For this course project I have been asked to examine the Weight Lifting Exercises dataset kindly provided by http://groupware.les.inf.puc-rio.br/har.
The goal is to predict the quality of execution of a movement, specifically the “Dumbbell Curl” exercise.
Six participants were ask to perform the exercise correctly and then incorrectly 5 different ways, with 10 repetitions of each. The data were collected through wearable devices such as Jawbone Up, Nike FuelBand, and Fitbit.

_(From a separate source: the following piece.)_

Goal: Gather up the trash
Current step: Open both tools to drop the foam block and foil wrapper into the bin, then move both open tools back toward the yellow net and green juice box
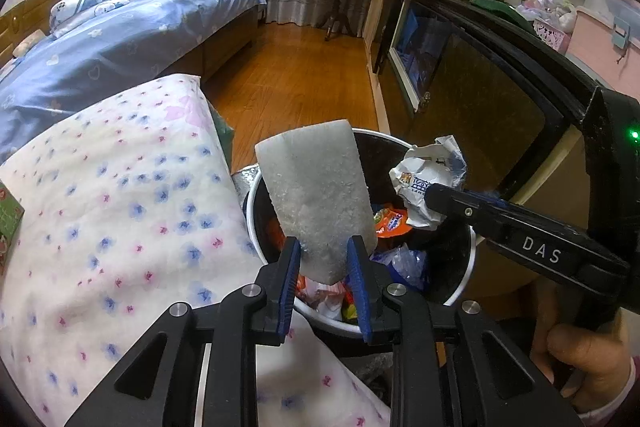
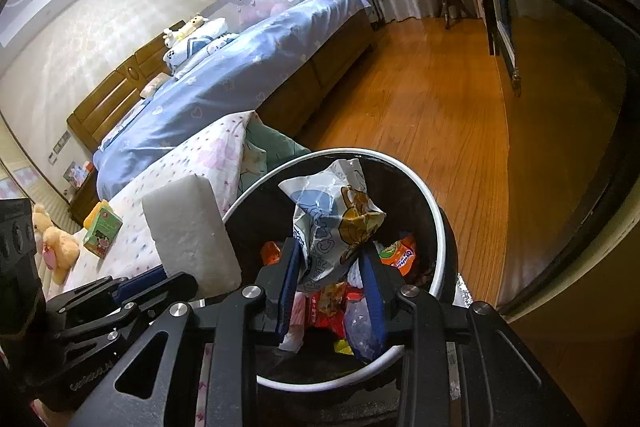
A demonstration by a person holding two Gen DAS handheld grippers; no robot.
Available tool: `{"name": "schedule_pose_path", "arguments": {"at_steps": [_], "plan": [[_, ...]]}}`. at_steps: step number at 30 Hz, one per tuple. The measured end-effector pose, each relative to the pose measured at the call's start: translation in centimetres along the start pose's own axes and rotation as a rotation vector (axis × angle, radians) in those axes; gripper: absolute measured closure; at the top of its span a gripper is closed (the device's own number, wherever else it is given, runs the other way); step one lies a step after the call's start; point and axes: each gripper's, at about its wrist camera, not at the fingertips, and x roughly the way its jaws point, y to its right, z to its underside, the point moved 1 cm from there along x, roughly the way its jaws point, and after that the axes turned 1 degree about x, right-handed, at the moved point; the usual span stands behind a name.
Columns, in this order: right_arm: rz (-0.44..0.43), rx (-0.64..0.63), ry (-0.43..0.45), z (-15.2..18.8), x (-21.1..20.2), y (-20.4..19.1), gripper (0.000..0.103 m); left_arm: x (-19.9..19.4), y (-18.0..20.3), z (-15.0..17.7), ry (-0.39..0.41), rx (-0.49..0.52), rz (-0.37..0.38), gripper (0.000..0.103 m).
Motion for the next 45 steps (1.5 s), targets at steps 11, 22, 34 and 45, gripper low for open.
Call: {"name": "schedule_pose_path", "arguments": {"at_steps": [11, 22, 34, 45], "plan": [[-0.004, 0.034, 0.011, -0.1, -0.5, 0.3, 0.052, -1.8, -0.5, 1.2, 0.023, -0.037, -0.019, 0.054], [-0.076, -0.001, 0.037, 0.8, -0.9, -3.7, 0.032, -6.3, -5.6, 5.5, 0.042, -0.191, -0.084, 0.052], [-0.167, -0.101, -0.02, 2.7, 1.2, -11.1, 0.028, -12.6, -11.9, 9.6, 0.086, -0.307, -0.246, 0.05], [-0.224, -0.182, -0.077, 4.6, 3.5, -17.0, 0.028, -16.5, -18.2, 11.7, 0.111, -0.404, -0.329, 0.05]]}}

My goal is to correctly predict the way the exercise was conducted for the records in the test data set, which does not include the outcome variable. My results will then be entered into the prediction quiz to find out how accurately my model predicted.
download the data
train_url <- "https://d396qusza40orc.cloudfront.net/predmachlearn/pml-training.csv"

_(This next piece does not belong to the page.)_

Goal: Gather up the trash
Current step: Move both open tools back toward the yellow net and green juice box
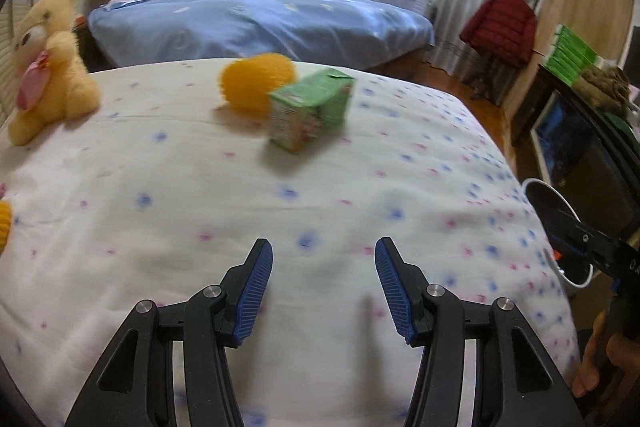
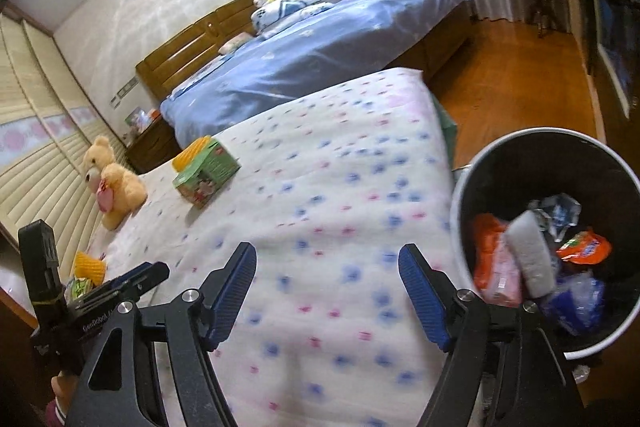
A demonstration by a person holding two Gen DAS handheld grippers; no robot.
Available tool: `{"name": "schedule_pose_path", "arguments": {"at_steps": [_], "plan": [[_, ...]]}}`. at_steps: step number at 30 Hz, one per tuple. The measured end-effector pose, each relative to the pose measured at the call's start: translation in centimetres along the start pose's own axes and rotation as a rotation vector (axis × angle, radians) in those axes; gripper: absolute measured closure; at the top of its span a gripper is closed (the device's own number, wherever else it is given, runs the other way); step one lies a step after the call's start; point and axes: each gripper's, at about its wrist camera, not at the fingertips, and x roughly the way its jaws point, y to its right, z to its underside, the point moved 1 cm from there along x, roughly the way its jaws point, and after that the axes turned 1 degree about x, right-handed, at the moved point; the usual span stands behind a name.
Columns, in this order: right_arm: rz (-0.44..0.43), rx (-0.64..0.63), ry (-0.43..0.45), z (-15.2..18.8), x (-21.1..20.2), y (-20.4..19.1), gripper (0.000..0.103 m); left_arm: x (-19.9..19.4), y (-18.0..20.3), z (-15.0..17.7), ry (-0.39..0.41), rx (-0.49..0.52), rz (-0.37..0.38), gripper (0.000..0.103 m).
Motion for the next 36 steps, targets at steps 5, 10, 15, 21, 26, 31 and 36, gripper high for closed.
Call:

test_url <- "https://d396qusza40orc.cloudfront.net/predmachlearn/pml-testing.csv"
train_filename <- "pml-training.csv"
test_filename <- "pml-testing.csv"
curl::curl_download(train_url, train_filename)
curl::curl_download(test_url, test_filename)
load training data
library(tidyverse)
library(caret)
library(doParallel)
training <- read_csv(train_filename)
Data Cleaning / EDA
training %>% dim()
## [1] 19622 160
We have a large data set, over 19k rows and 160 variables, lets look at the distribution of the variable we are going to be predicting: classe
training %>%
ggplot(aes(classe, fill = classe)) +
geom_bar()
We have an even spread amount of each class, lets look at the first few variables.
training %>%
select(1:8) %>%
summary()
## X1 user_name raw_timestamp_part_1 raw_timestamp_part_2
## Min. : 1 Length:19622 Min. :1.322e+09 Min. : 294
## 1st Qu.: 4906 Class :character 1st Qu.:1.323e+09 1st Qu.:252912
## Median : 9812 Mode :character Median :1.323e+09 Median :496380
## Mean : 9812 Mean :1.323e+09 Mean :500656
## 3rd Qu.:14717 3rd Qu.:1.323e+09 3rd Qu.:751891
## Max. :19622 Max. :1.323e+09 Max. :998801
## cvtd_timestamp new_window num_window roll_belt
## Length:19622 Length:19622 Min. : 1.0 Min. :-28.90
## Class :character Class :character 1st Qu.:222.0 1st Qu.: 1.10
## Mode :character Mode :character Median :424.0 Median :113.00
## Mean :430.6 Mean : 64.41
## 3rd Qu.:644.0 3rd Qu.:123.00
## Max. :864.0 Max. :162.00
I’m not going to be using variables 1 to 7 for prediction, as they do not appear to have any information needed for prediction. So I will drop those. Also I’m converting classe to factor and all the other variables to numeric
training_clean <- training %>%
select(-c(1:7)) %>%
mutate(classe = as_factor(classe)) %>%
mutate_if(sapply(.,is.character), as.numeric)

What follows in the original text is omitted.